## [Required action]
In the material below, find all lines with the string "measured" and copy them.

## [Material provided]
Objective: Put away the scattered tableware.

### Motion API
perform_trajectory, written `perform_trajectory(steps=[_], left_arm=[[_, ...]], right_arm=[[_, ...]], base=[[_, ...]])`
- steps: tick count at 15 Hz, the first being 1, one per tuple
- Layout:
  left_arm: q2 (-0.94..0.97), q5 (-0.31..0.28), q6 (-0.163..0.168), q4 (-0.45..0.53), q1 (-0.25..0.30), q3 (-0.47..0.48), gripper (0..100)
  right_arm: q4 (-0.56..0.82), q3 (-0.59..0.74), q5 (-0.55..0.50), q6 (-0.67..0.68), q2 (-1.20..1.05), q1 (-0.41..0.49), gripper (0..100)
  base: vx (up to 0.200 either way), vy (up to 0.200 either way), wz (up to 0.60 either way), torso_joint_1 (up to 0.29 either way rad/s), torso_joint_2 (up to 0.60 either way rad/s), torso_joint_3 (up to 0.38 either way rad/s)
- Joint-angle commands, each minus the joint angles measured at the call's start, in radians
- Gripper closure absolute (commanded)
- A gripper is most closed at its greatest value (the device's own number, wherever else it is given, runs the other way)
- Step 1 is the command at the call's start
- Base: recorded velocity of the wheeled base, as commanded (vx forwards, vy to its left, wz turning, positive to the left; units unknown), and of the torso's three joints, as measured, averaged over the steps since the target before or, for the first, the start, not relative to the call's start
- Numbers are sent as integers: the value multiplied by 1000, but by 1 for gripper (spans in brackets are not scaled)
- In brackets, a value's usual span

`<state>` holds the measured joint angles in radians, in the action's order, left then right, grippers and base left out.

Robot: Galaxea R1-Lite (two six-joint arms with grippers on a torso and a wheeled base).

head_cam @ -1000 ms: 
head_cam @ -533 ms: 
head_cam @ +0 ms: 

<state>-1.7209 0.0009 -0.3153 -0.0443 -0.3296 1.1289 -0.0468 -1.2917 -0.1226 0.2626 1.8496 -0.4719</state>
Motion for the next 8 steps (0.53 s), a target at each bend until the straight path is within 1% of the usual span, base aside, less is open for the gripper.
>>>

## [Exercise response]
- Joint-angle commands, each minus the joint angles measured at the call's start, in radians
- Base: recorded velocity of the wheeled base, as commanded (vx forwards, vy to its left, wz turning, positive to the left; units unknown), and of the torso's three joints, as measured, averaged over the steps since the target before or, for the first, the start, not relative to the call's start
`<state>` holds the measured joint angles in radians, in the action's order, left then right, grippers and base left out.

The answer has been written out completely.